YOUR OBJECTIVE>
With the line containing "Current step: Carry" as the start and the line containing "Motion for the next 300" as the end, transcribe that span of the entries below exactly, including both.

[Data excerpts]

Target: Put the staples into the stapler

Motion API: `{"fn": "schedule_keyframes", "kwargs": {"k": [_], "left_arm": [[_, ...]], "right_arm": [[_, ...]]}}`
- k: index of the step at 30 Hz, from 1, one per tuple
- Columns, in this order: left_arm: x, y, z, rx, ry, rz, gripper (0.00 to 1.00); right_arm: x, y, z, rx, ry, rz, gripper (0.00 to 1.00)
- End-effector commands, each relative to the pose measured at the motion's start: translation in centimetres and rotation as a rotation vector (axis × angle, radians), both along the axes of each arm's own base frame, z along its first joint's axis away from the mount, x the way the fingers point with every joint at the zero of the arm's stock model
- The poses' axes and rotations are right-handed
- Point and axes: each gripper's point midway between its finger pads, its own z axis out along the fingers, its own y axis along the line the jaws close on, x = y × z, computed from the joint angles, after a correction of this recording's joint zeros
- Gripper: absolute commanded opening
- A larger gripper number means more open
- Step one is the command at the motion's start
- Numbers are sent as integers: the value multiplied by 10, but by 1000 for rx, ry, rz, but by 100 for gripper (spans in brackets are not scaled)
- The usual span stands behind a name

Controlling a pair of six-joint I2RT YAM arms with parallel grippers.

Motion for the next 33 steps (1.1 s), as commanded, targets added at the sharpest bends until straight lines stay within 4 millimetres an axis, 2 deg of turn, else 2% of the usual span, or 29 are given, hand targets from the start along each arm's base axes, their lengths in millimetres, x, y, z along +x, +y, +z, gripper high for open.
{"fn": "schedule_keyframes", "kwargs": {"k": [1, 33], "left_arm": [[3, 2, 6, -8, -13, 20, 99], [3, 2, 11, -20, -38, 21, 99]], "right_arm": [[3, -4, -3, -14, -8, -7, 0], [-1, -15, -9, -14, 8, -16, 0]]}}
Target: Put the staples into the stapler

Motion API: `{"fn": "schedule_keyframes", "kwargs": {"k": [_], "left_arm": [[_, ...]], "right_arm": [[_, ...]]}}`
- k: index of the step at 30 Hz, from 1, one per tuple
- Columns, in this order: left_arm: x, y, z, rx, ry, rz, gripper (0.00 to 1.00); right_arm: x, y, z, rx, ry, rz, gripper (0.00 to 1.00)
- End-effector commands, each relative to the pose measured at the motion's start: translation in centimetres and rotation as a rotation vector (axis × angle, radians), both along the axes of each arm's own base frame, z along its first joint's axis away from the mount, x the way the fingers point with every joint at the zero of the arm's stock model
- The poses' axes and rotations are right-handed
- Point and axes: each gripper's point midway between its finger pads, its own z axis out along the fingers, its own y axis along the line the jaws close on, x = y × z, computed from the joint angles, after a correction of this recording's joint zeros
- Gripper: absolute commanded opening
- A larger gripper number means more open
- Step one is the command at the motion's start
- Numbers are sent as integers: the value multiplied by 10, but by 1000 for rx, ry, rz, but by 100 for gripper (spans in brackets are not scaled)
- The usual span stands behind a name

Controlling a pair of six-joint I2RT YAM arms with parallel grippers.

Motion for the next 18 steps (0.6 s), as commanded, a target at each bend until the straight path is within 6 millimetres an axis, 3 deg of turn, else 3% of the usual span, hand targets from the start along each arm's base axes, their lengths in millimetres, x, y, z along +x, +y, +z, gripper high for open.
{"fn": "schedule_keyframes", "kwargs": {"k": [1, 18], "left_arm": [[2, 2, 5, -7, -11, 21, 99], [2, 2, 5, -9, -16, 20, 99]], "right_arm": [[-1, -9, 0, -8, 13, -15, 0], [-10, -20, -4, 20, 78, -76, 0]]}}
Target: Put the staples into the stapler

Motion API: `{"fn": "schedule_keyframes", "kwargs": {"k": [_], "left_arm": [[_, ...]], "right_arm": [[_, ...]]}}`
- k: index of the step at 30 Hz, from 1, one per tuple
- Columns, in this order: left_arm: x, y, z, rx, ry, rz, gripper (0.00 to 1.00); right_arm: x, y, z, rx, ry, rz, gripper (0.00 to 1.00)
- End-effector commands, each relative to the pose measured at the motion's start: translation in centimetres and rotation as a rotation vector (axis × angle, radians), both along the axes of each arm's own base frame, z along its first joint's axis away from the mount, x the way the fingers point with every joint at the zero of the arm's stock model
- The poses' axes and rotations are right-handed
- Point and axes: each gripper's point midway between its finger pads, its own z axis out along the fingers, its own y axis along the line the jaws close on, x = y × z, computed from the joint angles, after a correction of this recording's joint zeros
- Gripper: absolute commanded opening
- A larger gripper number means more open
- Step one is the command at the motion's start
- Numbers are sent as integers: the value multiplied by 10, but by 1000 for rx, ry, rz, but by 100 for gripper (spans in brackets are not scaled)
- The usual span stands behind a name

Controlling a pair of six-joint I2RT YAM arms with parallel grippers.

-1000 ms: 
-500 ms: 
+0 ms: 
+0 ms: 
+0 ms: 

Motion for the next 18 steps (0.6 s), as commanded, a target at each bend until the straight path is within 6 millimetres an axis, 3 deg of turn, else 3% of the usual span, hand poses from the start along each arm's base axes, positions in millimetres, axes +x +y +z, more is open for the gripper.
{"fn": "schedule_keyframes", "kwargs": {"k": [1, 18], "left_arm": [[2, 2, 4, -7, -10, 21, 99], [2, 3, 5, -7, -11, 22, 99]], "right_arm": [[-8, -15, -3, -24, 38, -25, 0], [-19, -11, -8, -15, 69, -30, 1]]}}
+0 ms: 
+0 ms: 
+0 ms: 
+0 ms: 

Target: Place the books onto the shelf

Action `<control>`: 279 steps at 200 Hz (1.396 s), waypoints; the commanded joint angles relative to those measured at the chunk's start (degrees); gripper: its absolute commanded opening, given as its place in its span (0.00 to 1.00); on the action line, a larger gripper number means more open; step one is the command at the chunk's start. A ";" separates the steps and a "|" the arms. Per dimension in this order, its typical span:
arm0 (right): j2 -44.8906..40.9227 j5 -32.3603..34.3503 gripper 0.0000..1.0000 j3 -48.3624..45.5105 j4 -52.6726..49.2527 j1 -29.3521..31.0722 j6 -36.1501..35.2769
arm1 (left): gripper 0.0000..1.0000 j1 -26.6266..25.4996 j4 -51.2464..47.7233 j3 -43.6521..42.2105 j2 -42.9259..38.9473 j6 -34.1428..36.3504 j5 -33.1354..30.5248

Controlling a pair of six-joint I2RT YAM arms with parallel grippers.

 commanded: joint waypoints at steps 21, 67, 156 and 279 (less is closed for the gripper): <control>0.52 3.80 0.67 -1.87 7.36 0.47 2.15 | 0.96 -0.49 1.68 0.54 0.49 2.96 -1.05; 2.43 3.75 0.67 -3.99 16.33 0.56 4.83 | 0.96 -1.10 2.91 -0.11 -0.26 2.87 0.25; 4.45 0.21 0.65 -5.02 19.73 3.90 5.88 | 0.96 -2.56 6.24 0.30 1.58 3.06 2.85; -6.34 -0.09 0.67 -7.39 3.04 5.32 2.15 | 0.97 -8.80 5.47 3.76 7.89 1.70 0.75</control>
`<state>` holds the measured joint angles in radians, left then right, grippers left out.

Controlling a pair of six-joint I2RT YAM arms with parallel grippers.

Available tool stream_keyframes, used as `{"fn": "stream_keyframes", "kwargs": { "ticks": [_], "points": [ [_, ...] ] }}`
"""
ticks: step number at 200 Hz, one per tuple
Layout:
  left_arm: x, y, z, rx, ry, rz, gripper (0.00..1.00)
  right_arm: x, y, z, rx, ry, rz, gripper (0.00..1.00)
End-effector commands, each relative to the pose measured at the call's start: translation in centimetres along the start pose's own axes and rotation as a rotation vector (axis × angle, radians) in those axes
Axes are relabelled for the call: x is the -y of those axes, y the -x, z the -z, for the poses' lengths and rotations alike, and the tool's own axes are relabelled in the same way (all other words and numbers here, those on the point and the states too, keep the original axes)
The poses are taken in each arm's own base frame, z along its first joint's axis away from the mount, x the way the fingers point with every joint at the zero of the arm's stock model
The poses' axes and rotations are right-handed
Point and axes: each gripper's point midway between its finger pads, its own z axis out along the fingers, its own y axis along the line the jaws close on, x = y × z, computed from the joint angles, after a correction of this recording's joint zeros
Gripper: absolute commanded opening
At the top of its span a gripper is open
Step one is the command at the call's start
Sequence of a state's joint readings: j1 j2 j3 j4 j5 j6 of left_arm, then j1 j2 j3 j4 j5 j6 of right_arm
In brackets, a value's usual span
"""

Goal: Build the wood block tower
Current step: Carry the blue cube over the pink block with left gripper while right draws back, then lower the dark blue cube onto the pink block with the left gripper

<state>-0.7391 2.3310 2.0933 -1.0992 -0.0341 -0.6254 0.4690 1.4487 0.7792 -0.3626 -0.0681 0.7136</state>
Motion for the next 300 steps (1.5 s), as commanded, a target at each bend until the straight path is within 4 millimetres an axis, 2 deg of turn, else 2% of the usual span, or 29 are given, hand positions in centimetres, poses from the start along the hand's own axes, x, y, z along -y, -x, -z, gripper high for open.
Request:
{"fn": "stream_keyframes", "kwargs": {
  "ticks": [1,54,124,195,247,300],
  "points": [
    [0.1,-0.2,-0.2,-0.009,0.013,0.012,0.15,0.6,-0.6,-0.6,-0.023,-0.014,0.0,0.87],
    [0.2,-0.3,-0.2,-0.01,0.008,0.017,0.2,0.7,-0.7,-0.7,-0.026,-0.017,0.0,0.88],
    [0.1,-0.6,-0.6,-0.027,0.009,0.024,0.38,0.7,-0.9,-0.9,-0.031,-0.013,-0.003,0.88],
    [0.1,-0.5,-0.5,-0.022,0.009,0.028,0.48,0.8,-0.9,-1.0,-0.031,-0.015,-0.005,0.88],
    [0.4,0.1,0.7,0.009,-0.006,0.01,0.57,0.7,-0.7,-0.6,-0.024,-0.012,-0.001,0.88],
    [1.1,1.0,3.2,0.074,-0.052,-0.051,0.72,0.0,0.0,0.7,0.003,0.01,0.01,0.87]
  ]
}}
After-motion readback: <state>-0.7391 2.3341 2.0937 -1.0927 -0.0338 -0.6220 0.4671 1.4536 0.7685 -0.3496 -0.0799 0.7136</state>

RESPONSE TO THIS EXERCISE>
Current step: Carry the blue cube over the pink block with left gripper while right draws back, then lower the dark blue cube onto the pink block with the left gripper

<state>-0.7391 2.3310 2.0933 -1.0992 -0.0341 -0.6254 0.4690 1.4487 0.7792 -0.3626 -0.0681 0.7136</state>
Motion for the next 300 steps (1.5 s), as commanded, a target at each bend until the straight path is within 4 millimetres an axis, 2 deg of turn, else 2% of the usual span, or 29 are given, hand positions in centimetres, poses from the start along the hand's own axes, x, y, z along -y, -x, -z, gripper high for open.

The exercise is complete as it stands.